How to get there: Take the F or G subway line to the Smith–Ninth Street stop, and hop on the B77 bus near the subway’s entrance, going west toward Van Brunt Street. Get off the bus at the intersection of Van Brunt and Van Dyke, which is near Hope & Anchor. To get to the other locations, your best bet is to hail a cab. If coming from Manhattan, you can take the water taxi, though it runs only a few times a day. Check schedules at New York Water Taxi. If that’s too complicated, just drive. Despite the influx of newcomers, it’s still pretty easy to find street parking in “the Hook.”
Steve’s Authentic Key Lime Pies
Over a decade ago, Steve Tarpin started making fresh-juice key lime pies in his Brooklyn studio apartment, in an oven that had to be held shut with a bungee cord. He sold his creamy-citrusy creations to local restaurants and eventually moved into a Civil War–era building on Red Hook’s Pier 41. Now his pies are delivered to restaurants all over the city and online, but to get the freshest pie possible, you’d best stop by his shop. For a snack on the run, grab a $5 Swingle—a frozen mini-pie, crust and all, dipped in chocolate and served on a Popsicle stick.
Steve’s Authentic Key Lime Pies
204 Van Dyke Street; 888-450-5463
Locals linger in bright orange chairs sipping coffee and savoring cupcakes, icebox pies, and chocolate tarts made with peanut butter, honey, and bananas. Baked is a great breakfast spot, since they also serve muffins, scones, and house-made granola, but their adventurous cakes steal the spotlight. We love the sweet and salty chocolate cake, infused with fleur de sel caramel and topped with caramel chocolate ganache. Out-of-towners will appreciate their online shop, which offers homemade marshmallows, brownies, cookies, and double-entendres-for-stoners apparel.

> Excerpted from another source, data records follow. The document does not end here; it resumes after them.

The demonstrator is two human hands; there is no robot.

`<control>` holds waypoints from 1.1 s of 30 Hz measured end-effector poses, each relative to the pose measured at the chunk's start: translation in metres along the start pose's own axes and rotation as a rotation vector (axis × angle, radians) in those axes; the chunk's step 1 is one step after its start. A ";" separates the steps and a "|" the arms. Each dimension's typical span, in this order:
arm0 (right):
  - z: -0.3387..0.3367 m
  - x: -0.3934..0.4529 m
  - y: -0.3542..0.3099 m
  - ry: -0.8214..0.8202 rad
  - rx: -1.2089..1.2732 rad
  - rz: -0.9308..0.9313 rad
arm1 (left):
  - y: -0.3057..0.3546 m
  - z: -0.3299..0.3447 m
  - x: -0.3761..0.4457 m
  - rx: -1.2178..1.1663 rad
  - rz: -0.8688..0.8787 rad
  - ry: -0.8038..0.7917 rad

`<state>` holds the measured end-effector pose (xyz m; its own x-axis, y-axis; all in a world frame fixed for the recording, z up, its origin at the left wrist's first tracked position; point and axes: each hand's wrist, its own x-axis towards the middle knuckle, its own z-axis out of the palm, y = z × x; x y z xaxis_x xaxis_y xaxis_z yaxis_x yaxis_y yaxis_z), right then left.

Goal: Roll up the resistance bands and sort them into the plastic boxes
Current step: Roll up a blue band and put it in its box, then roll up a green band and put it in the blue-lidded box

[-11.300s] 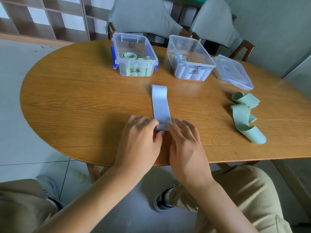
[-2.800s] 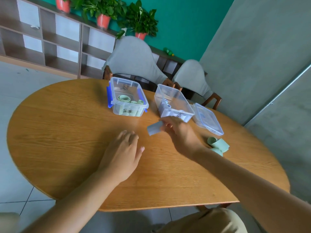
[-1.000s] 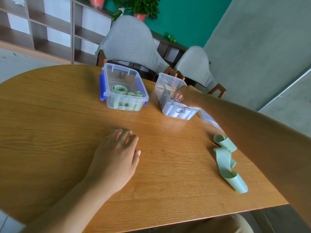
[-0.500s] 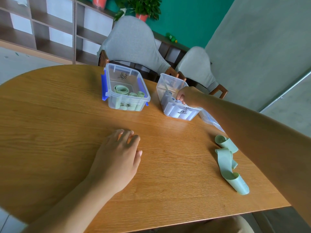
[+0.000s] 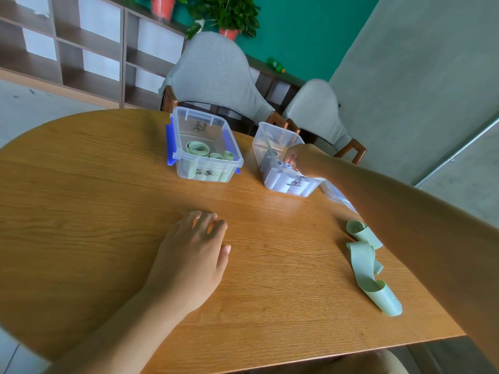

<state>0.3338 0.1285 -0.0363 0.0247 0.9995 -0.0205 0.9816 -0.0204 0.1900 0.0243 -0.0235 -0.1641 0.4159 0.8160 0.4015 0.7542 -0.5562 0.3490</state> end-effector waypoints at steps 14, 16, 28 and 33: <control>-0.001 0.002 0.004 0.125 0.144 0.100 | -0.001 0.001 0.000 -0.002 0.013 0.001; -0.002 -0.001 0.006 0.216 0.171 0.102 | -0.002 0.001 0.000 -0.003 0.014 0.000; -0.005 -0.098 0.013 0.252 0.072 0.037 | -0.003 -0.001 -0.002 -0.029 0.028 0.039; 0.012 -0.136 0.045 -0.096 0.110 0.160 | -0.003 -0.003 -0.003 -0.042 0.038 0.023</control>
<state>0.3765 -0.0086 -0.0372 0.1948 0.9764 -0.0930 0.9783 -0.1866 0.0897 0.0196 -0.0245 -0.1636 0.4314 0.7907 0.4344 0.7162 -0.5929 0.3681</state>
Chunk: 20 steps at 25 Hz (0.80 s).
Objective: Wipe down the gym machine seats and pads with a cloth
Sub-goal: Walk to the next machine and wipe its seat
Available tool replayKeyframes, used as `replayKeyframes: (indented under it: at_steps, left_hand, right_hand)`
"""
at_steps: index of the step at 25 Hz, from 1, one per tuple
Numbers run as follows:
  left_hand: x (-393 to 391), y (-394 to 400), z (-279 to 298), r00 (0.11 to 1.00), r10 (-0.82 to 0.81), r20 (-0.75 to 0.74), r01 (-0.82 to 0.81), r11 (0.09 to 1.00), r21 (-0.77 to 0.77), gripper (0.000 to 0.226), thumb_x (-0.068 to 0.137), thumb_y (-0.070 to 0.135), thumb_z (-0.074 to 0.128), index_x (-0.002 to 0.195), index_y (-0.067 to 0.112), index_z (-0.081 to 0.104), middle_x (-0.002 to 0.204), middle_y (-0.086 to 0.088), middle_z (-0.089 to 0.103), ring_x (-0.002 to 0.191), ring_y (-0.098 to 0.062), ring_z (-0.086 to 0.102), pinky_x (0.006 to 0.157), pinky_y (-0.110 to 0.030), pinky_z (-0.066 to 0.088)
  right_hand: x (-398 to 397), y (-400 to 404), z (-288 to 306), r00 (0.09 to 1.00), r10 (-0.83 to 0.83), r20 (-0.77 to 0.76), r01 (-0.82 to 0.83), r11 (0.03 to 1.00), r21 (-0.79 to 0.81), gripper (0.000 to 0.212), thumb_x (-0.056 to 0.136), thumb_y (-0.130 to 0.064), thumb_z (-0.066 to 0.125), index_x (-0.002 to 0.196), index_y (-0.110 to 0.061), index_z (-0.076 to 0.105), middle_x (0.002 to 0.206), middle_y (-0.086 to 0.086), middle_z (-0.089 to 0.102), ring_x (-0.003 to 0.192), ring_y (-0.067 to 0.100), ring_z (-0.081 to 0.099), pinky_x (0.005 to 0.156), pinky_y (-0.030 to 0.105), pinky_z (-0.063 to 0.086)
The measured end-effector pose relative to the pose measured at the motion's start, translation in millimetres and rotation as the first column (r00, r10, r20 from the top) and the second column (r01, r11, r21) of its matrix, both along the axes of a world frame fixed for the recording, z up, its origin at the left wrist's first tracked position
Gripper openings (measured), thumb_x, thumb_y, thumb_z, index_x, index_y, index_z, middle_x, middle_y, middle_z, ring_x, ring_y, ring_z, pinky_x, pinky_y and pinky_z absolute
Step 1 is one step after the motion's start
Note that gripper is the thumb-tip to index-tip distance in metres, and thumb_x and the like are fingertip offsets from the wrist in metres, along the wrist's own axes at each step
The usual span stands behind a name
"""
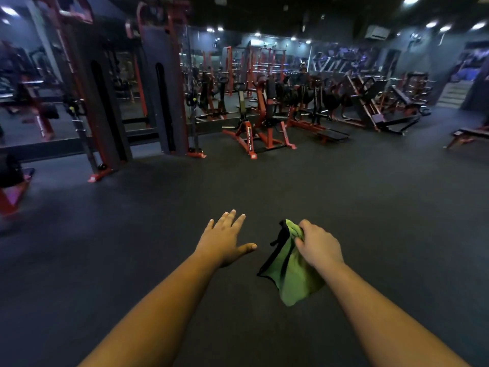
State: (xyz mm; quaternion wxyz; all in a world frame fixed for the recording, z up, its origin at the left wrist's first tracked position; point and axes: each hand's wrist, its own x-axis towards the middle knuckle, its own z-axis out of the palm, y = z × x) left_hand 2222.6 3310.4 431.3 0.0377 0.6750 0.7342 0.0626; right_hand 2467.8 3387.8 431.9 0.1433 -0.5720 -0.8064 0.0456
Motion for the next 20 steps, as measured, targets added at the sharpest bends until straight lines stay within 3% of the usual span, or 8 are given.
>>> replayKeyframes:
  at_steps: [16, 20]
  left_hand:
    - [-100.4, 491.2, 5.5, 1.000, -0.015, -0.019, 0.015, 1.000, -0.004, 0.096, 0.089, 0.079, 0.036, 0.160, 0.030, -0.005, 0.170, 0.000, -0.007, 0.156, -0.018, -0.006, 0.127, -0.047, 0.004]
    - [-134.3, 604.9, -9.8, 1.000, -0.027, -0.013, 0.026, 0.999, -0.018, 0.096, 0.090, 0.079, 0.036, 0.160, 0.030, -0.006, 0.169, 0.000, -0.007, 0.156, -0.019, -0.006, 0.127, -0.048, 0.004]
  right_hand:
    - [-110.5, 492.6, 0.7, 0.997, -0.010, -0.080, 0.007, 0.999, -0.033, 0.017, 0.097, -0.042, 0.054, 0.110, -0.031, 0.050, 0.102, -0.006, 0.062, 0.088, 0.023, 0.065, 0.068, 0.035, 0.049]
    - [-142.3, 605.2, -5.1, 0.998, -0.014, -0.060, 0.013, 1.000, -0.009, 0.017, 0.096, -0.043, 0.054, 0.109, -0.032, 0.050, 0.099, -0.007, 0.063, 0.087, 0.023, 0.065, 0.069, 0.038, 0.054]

359 Van Brunt Street; 718.222.0345
Hope & Anchor
Cheap comfort food, morning, noon, and night, is the draw at this homey diner. Two eggs, potatoes, and toast costs a mere $3.50. The roast pork hoagie, piled with fried-mozzarella sticks and cherry peppers, is killer, but save room for a slice of homemade apple pie. On weekend evenings, drag queen Kay Sera hosts a serious karaoke set, featuring gospel-trained local ladies who take Whitney Houston tunes to new heights and waiters who bring down the house with “Old Man River.” If you’re craving a swankier supper, head across Van Brunt to the restaurant 360, where the French-inspired $25 prix fixe menu changes daily, featuring specialties like Prince Edward Island mussels, savory onion tarts, and wine-braised short ribs—paired with biodynamic wines decanted in laboratory beakers. Or walk down to the Good Fork, a neighborhood newcomer with a Korean-infused New American menu (think skirt steak with kimchee rice) and a loyal local crowd.
Hope & Anchor
347 Van Brunt Street, at Wolcott Street; 718-237-0276
360 Van Brunt Street, between Sullivan and Wolcott streets; 718-246-0360 (reservations strongly recommended; cash only)
The Good Fork
391 Van Brunt Street, near Coffey Street; 718-643-6636
Red Hook’s dives are always roomier and generally cheaper than their equivalents in New York City and the rest of Brooklyn. Inside Pioneer Bar-B-Q (a bar that serves food), the walls are wood paneled, and hung with Christmas tree lights year round. Their house-smoked pulled pork, beef brisket, and mac and cheese do a fine job of soaking up pitchers of beer, and Red Hook’s own Six Point Craft Ales always has one of their brews on tap here. Make this the first stop on your Red Hook bar crawl, then head next door to Bait & Tackle, a pub heavily decorated with taxidermy. End your evening at Sunny’s, the oldest bar in town, near Pier 44.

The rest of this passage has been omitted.